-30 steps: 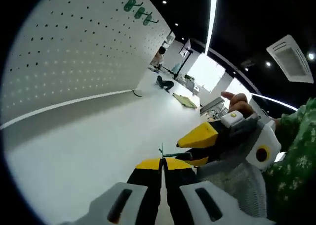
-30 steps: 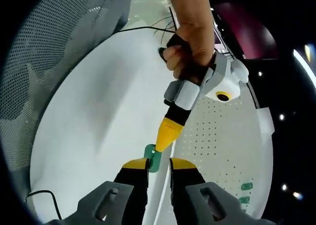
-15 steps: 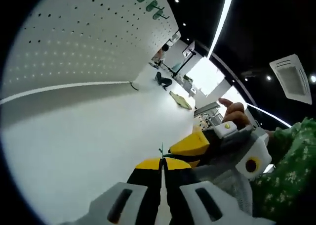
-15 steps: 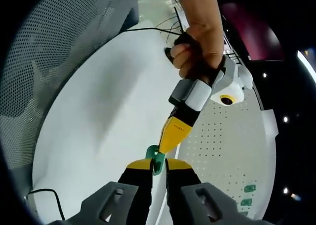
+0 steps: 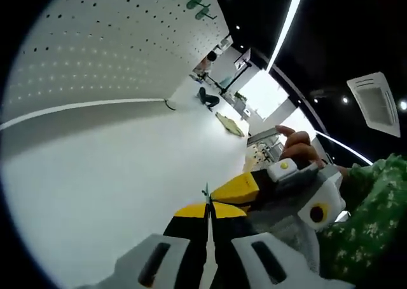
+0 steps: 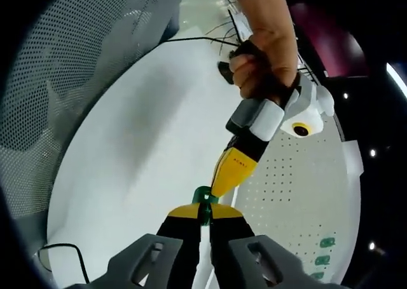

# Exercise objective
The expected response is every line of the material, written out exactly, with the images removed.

# Solution for this task
-30 steps: 
-30 steps: 
-15 steps: 
-15 steps: 
+0 steps: 
+0 steps: 

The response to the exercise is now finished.